• AIM OF THE TASK
Look through the entries that follow and return each line that has the string "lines".

• TASK MATERIAL
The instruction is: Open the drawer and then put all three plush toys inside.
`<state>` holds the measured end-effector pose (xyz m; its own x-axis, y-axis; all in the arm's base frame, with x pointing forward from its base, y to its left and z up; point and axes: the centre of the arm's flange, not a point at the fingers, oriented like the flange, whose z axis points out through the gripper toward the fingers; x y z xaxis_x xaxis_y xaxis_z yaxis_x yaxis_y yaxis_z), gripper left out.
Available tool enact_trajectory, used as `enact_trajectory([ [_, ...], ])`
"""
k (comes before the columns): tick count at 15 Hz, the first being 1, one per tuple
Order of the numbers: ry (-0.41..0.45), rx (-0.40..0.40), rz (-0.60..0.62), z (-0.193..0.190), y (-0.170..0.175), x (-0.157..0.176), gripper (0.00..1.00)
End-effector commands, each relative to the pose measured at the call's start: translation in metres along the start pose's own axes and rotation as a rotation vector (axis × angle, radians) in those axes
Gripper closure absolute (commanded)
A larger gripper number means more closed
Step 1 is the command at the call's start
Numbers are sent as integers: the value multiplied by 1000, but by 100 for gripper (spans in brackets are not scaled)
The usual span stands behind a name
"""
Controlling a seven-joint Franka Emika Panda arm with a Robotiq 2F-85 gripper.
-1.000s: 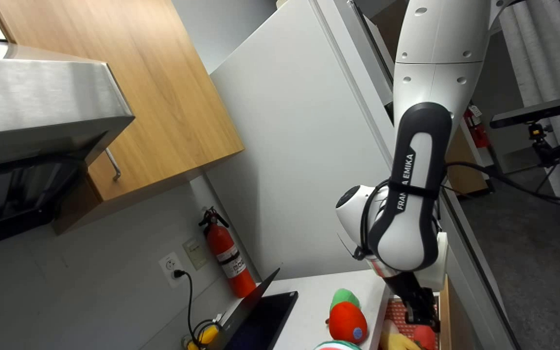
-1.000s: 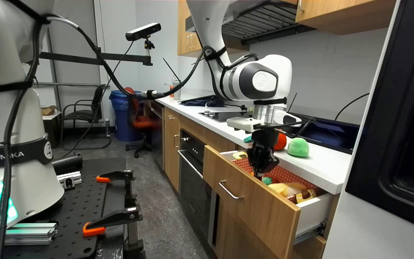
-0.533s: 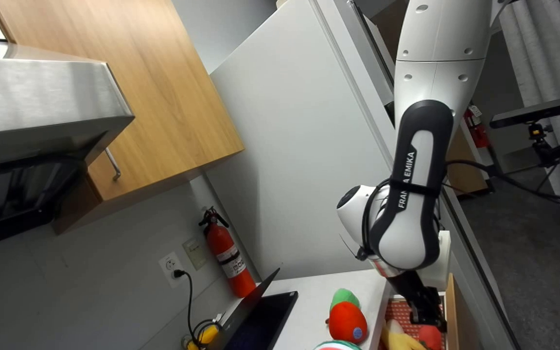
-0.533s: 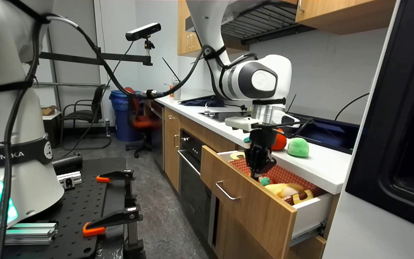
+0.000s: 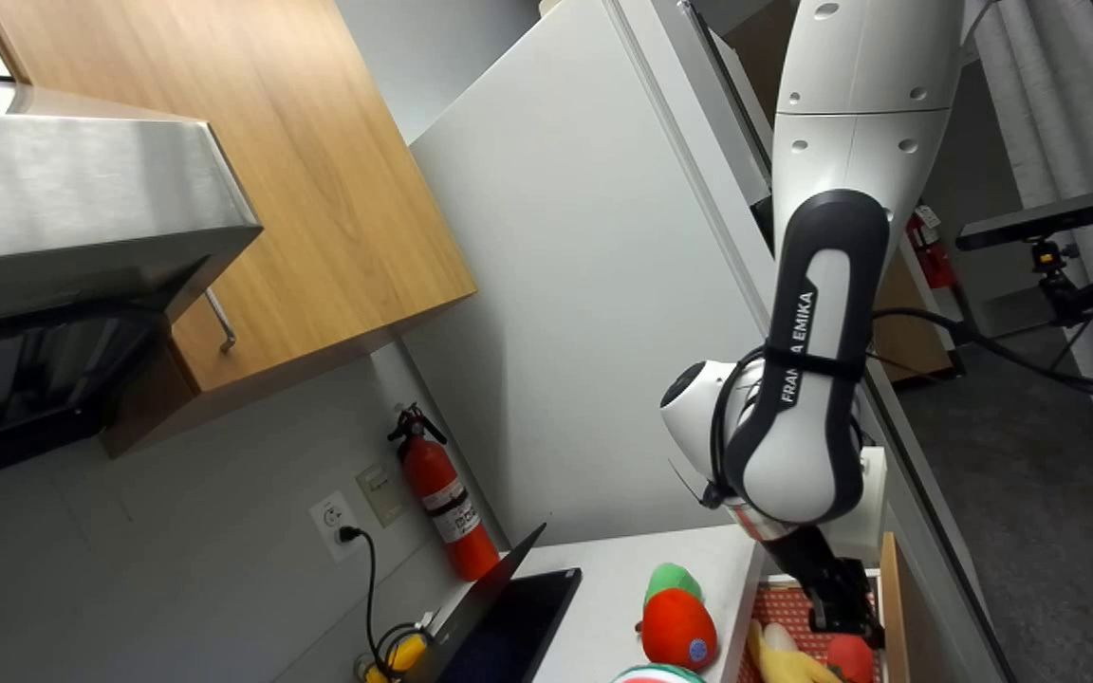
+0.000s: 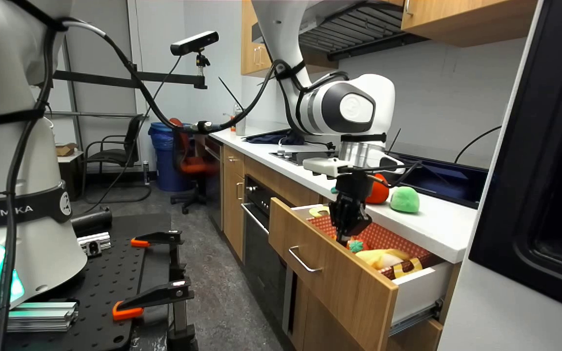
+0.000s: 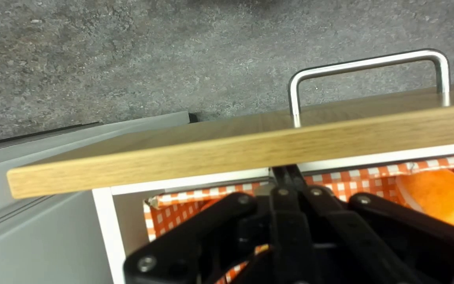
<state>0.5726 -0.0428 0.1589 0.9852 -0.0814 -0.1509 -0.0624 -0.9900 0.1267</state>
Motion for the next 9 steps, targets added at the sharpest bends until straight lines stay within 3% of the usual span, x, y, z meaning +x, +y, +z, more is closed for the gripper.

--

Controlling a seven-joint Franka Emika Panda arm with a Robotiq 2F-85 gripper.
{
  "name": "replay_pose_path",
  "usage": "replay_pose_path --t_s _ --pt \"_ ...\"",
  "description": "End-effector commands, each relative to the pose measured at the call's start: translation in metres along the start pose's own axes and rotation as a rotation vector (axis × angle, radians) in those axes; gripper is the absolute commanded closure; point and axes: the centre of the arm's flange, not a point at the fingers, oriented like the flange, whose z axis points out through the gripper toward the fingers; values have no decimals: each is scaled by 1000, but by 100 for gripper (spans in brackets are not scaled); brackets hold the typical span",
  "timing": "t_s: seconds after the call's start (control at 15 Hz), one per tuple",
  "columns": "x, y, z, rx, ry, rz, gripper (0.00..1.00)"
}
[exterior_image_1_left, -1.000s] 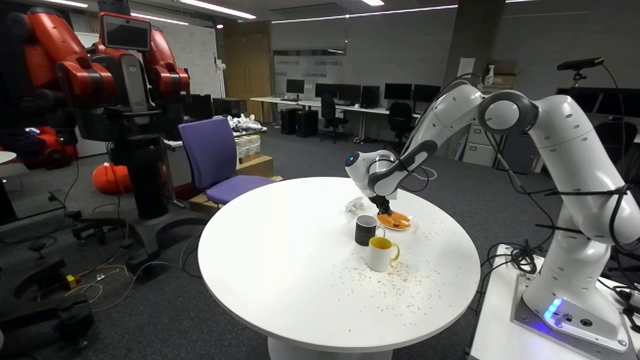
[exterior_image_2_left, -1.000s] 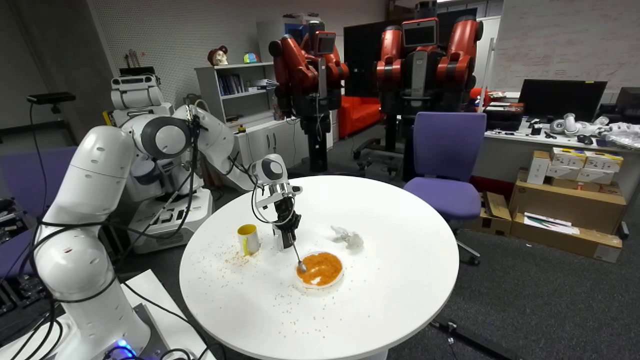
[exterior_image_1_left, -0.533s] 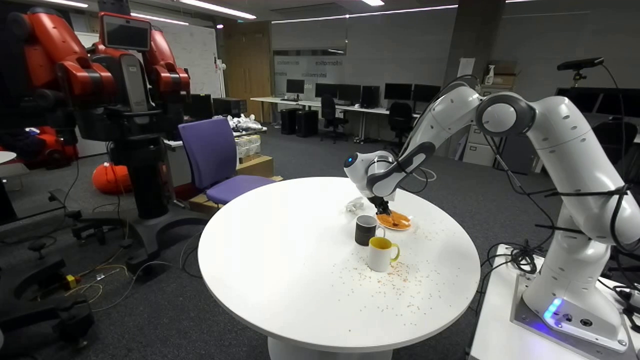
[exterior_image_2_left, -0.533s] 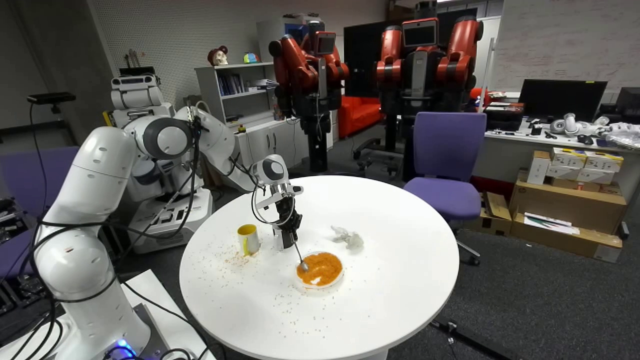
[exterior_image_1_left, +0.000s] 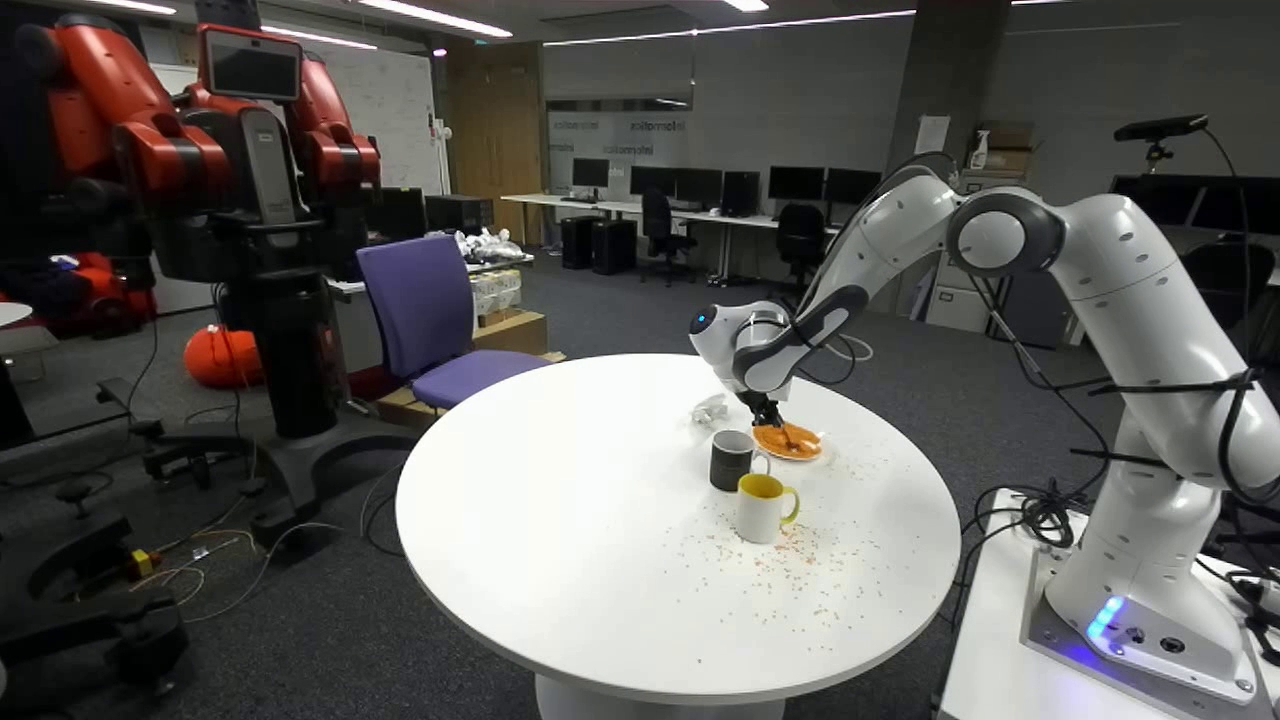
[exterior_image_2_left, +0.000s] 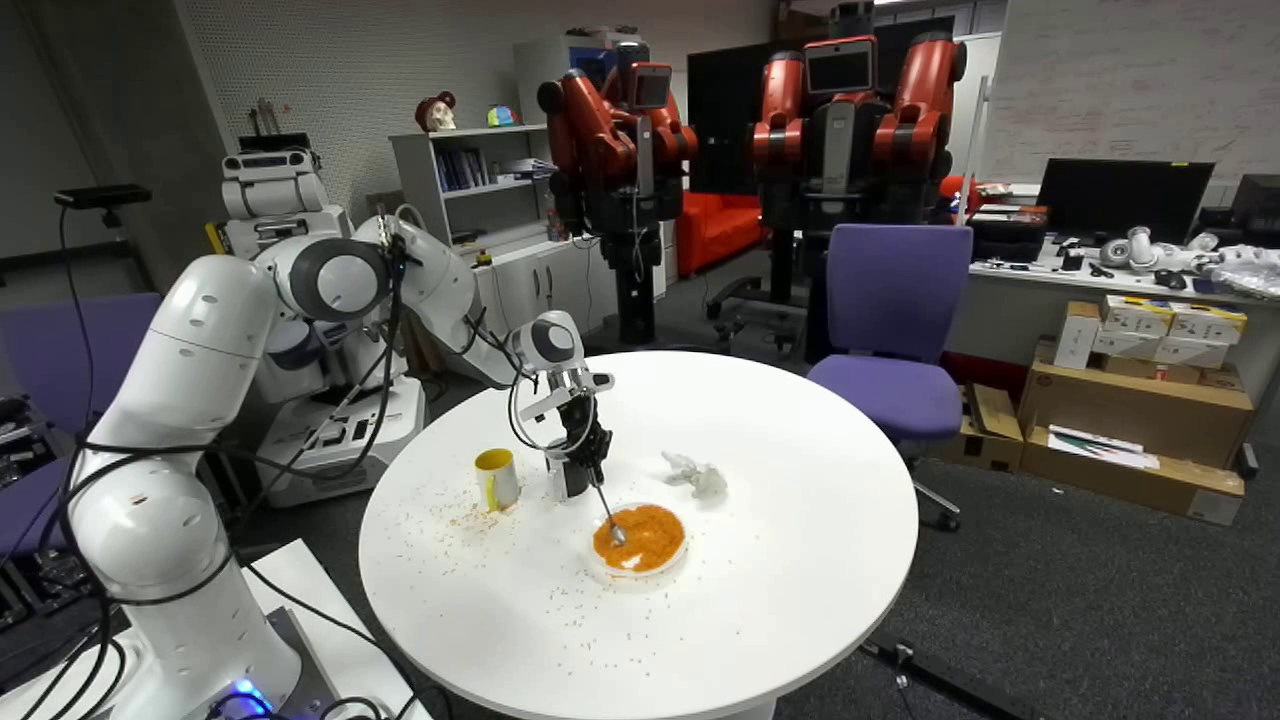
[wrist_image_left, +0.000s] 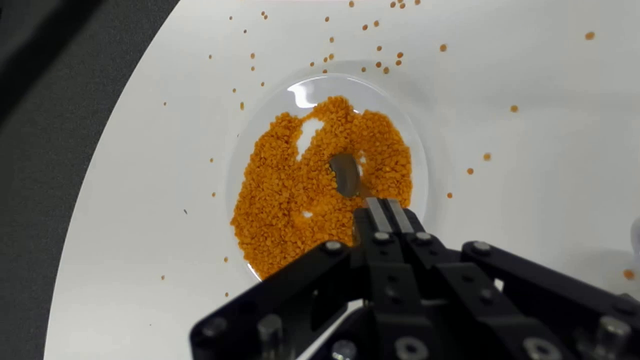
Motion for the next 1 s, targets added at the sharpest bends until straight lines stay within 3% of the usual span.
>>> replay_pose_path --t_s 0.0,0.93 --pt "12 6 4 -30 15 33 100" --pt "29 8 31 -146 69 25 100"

• SOLVED EXERCISE
Motion for the next 9 steps, targets added at the sharpest bends until straight lines stay within 3% of the usual span, x, y, z meaning +x, +y, +z, more is closed for the gripper.
Motion for the next 1 s, targets added at the sharpest bends until straight lines stay within 3% of the usual span.

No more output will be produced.